[Environmental Outlook]
August 20, 1998

This school building will also be a teacher


Visualize your old high school. Start with the exterior. Do you see a venerable expanse of brick or maybe a cement block monolith? Move to the interior. See long corridors with fluorescent lighting, rows of metal lockers, classrooms crammed with desks?

Now visualize these terms: daylighting, site preservation, natural materials, rooms with views, flexibility and adaptability. Are you still thinking of your high school or are you thinking about an open, airy space with big windows and room to move?

The Bellingham School District -- along with teachers, students, administrators, business leaders, higher education instructors and community members -- thought of both. The community's design philosophy integrates a progressive educational program with a flexible, community-oriented learning space.

Documented and titled "High Schools of the Future," the result is the new Squalicum High School in Bellingham.

This school presented a unique opportunity to the designers. The concept of education and school design was being reinvented, and the physical site presented environmental challenges including wetland preservation and successful integration into the surrounding neighborhood.

Working with Integrus Architects of Seattle and HGA Architects of Minneapolis, students worked in teams to develop ideas, create diagrams and models, and present their concepts. Bob Jones, principal of Squalicum High School, said, "The reason the building is built the way it is, is because of that student/parent/community involvement."

The community members created a school that not only carries out their educational mission, but also enhances and preserves the neighborhood's natural amenities.

When Bob Jones discusses the design process, he refers to four characteristics the team felt should be inherent in the school: increased community use and involvement; increased flexibility; technological accessibility; and most importantly, de-centralization of school management and building space.

Walking through the school, you see how this has been achieved -- a large, open auditorium space is located in the middle of the school, while three separate "houses" radiate out and back from that central area. Each house has its own set of administrative staff, its own resource room and its own identity. The identity is taken from the surrounding region, and the spectacular views outside the windows of each house: "Mountain," "Bay" and "Sky."

The idea is to unite the school with its site: trees, mountains, water and sun. Large windows and skylights serve an important purpose to the school, integrating the indoor and outdoor environments, and using the site and building as learning tools.
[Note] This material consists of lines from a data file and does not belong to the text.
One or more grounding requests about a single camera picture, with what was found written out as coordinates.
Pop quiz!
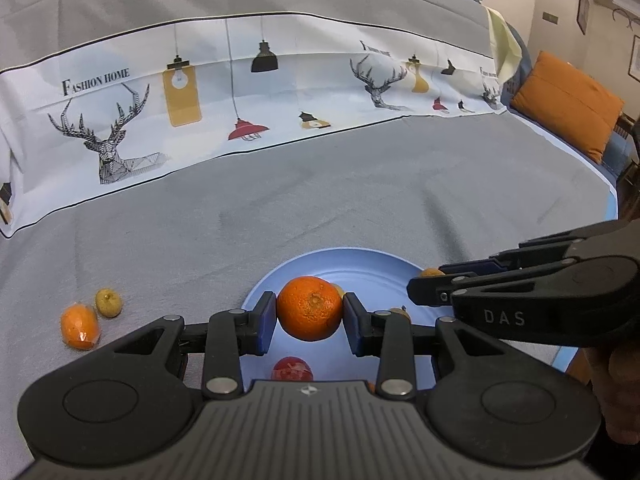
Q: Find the light blue bed sheet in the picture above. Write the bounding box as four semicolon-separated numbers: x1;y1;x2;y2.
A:
501;104;622;376

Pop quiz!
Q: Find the white printed deer lamp cloth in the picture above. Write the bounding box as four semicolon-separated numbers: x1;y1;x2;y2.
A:
0;12;507;242

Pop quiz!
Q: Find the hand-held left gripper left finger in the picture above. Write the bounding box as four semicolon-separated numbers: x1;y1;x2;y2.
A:
112;291;279;402

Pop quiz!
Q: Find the person's right hand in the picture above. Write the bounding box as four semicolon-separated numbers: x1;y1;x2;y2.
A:
584;344;640;445

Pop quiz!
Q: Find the small yellow-green fruit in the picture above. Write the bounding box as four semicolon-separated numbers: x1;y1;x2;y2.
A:
94;287;124;319

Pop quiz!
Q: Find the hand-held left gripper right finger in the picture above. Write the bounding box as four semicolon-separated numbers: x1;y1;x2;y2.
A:
342;293;504;401

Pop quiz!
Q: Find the light blue plate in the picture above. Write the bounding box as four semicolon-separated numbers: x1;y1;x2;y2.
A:
241;247;457;397

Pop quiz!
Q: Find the plastic-wrapped orange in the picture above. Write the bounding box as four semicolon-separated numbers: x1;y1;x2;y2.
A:
59;302;101;351

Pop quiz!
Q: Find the dark wooden furniture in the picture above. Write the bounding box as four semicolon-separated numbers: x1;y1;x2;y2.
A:
616;114;640;197

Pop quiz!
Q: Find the red fruit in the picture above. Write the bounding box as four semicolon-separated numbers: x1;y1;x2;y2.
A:
270;356;315;382

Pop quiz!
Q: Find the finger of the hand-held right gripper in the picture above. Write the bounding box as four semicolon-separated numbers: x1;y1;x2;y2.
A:
406;258;579;307
439;219;640;276

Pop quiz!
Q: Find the orange cushion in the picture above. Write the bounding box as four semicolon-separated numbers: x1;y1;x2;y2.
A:
509;50;626;165

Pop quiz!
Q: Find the orange mandarin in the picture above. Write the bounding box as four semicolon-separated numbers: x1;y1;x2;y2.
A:
276;276;345;343

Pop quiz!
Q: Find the pale yellow cloth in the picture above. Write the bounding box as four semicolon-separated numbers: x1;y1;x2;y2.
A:
487;7;524;82

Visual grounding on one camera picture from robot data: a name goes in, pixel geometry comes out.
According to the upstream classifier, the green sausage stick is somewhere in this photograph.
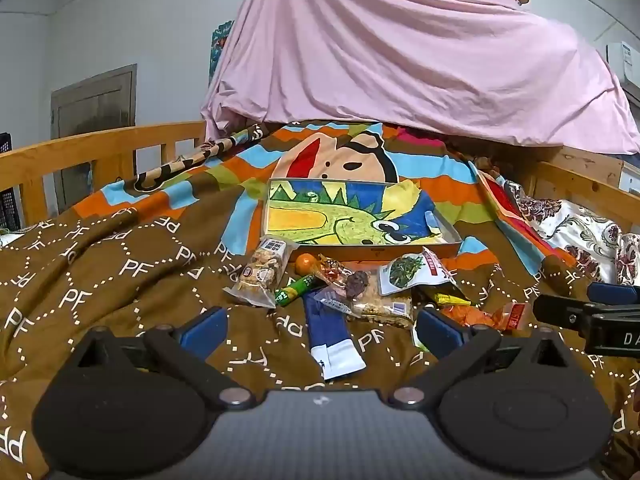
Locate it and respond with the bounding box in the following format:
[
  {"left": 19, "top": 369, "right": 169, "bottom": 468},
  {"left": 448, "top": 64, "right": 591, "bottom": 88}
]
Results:
[{"left": 274, "top": 272, "right": 328, "bottom": 307}]

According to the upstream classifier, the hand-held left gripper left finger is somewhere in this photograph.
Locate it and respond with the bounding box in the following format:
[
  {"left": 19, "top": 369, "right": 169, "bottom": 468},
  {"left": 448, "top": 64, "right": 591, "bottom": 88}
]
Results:
[{"left": 70, "top": 306, "right": 256, "bottom": 408}]

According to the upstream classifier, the pink bed sheet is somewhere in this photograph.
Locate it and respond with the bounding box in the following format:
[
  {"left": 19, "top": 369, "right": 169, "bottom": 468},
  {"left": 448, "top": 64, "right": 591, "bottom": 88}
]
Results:
[{"left": 200, "top": 0, "right": 640, "bottom": 156}]

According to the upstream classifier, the orange meat snack packet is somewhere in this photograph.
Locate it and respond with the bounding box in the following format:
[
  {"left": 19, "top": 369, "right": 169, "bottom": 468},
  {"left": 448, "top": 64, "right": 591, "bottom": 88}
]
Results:
[{"left": 440, "top": 301, "right": 533, "bottom": 336}]

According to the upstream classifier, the red patterned cloth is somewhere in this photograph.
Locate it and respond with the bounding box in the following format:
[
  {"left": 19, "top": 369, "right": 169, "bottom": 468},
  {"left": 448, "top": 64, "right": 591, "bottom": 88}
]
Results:
[{"left": 475, "top": 165, "right": 576, "bottom": 266}]

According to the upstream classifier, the clear dark date packet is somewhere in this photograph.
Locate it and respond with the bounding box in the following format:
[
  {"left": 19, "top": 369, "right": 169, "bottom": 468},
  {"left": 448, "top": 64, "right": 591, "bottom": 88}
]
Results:
[{"left": 340, "top": 270, "right": 373, "bottom": 297}]

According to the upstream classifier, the shallow cardboard box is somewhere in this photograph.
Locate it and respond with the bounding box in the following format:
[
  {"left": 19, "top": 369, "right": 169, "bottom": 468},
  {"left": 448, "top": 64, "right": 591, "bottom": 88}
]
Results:
[{"left": 260, "top": 177, "right": 463, "bottom": 261}]

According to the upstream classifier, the clear nut cluster packet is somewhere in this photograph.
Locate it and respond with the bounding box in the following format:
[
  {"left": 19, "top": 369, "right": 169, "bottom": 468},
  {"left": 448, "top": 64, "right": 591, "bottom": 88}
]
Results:
[{"left": 222, "top": 236, "right": 299, "bottom": 308}]

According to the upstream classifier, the wooden bed rail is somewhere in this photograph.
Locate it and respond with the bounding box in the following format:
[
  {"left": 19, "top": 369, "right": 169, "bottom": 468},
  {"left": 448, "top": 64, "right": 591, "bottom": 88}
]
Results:
[
  {"left": 520, "top": 147, "right": 640, "bottom": 241},
  {"left": 0, "top": 121, "right": 208, "bottom": 226}
]

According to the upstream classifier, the striped rolled cloth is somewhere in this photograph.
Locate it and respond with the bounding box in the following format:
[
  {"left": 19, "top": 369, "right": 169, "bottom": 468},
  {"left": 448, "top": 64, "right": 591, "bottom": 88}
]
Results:
[{"left": 132, "top": 127, "right": 266, "bottom": 193}]

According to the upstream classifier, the teal floral cloth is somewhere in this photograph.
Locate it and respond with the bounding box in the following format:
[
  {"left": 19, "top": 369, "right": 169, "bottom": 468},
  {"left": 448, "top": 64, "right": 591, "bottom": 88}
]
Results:
[{"left": 209, "top": 20, "right": 236, "bottom": 81}]

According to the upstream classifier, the dark blue snack packet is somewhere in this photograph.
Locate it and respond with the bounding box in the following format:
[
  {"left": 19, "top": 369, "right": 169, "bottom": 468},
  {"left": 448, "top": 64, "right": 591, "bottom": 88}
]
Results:
[{"left": 301, "top": 290, "right": 367, "bottom": 381}]

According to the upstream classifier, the black plastic crate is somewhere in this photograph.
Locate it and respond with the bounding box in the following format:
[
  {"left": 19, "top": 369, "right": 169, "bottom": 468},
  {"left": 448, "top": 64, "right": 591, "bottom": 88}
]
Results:
[{"left": 0, "top": 132, "right": 23, "bottom": 231}]

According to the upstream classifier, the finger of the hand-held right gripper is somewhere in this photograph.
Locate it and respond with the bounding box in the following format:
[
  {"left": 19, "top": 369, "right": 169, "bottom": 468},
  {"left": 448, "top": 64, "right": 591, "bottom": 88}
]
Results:
[
  {"left": 587, "top": 281, "right": 640, "bottom": 307},
  {"left": 532, "top": 294, "right": 608, "bottom": 332}
]

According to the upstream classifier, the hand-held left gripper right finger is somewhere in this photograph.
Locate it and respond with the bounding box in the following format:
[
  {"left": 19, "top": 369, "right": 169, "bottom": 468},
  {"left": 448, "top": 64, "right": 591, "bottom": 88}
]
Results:
[{"left": 387, "top": 307, "right": 571, "bottom": 408}]

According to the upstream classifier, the white green vegetable packet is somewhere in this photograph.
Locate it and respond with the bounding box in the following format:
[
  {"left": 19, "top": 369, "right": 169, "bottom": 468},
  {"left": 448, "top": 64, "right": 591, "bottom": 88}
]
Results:
[{"left": 376, "top": 247, "right": 458, "bottom": 296}]

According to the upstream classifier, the white floral cloth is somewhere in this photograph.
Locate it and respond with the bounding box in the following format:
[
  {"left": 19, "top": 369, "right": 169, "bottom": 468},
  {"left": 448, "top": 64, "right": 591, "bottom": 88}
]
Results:
[{"left": 505, "top": 180, "right": 640, "bottom": 286}]

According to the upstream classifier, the grey door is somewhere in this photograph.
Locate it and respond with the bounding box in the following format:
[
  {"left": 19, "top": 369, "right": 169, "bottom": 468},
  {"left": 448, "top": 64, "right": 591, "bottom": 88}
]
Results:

Because links to the environment pervade the ideology of the school, the architects and school district accepted as an opportunity rather than a liability the land's varied and challenging topography. They regraded wet, mucky meadows to the north and turned them into sports fields, thereby maintaining open space while creating usable areas for the school and the community. The entrance to the school faces south toward McLeod Road, on the high point of a gradual slope, while the bulk of the structure radiates back and to the north, screened from the neighborhood by the hillside and forest.

Preserving and enhancing wetland quality became a major emphasis for the project. Filling the low-grade wet meadows required that higher-quality, more diverse wetlands replace them. Wetland biologist Bob Andersen of R.S. Andersen, AICP, and Integrus Architecture have been working to create a unique system whereby all built structures -- from the school building to the parking lots -- are designed to capture rainwater, remove pollutants, then divert it through the ground to feed existing wetlands and create new ones.

"The key element is marrying building design to wetland enhancement," Andersen said.

The most dramatic example of this system is a 20-foot long rainspout that extends beyond the roof of the building on the east side of the school and is raised some 15 feet off the ground. Its function is not simply mechanical, but sculptural and educational.

During a storm, this spout conducts water collected from the roof, creating a waterfall that cascades into a river rock-lined catchment basin located next to an outdoor teaching area. This water is channeled from the basin into the surrounding wetland area, illustrating to students how their environments are interacting. The educational purpose of this setting is to involve students both passively and actively in the function of the ecosystems around them.

Active involvement occurs through class projects based upon monitoring the health, biodiversity and successional changes in each area, and continuous maintenance of the wetland systems. These projects will increase students' knowledge and sensitivity to environmental issues, teach about competition and niche selection of plants, and also help Andersen track the hardiness of plant and animal species in emergent Pacific Northwest wetlands.

Involving students passively in the natural process is achieved by bringing them in close proximity to the wetlands as often as possible. Informal gathering plazas with low walls for sitting are placed between the school building and the wetland buffers, encouraging students to use the areas for both social and educational purposes.

Integration of the building with its surroundings inspires every phase of the design and construction process. Some measures are tangible, others more subtle. Natural, recycled and local materials are used throughout the building and S.D. Deacon, the general contractor, used a recycling program to lower waste disposal costs and reduce pressure on local landfills.

Attention has been given to the use of color in the structure: exposed metal, neutral earth tones such as straw and field grass, and the masonry which is in shades reminiscent of Chuckanut sandstone, and reds and tans. Textured cement containers full of native plants create a smooth transition to the native plants in the wetland buffers.

You can visit the project during the formal dedication ceremony Sept. 12. You may see does and their fawns romping by the tennis courts -- evidence of the successful interaction between Squalicum High School and its neighborhood.

Keri DeTore is marketing coordinator for Integrus Architecture in Seattle.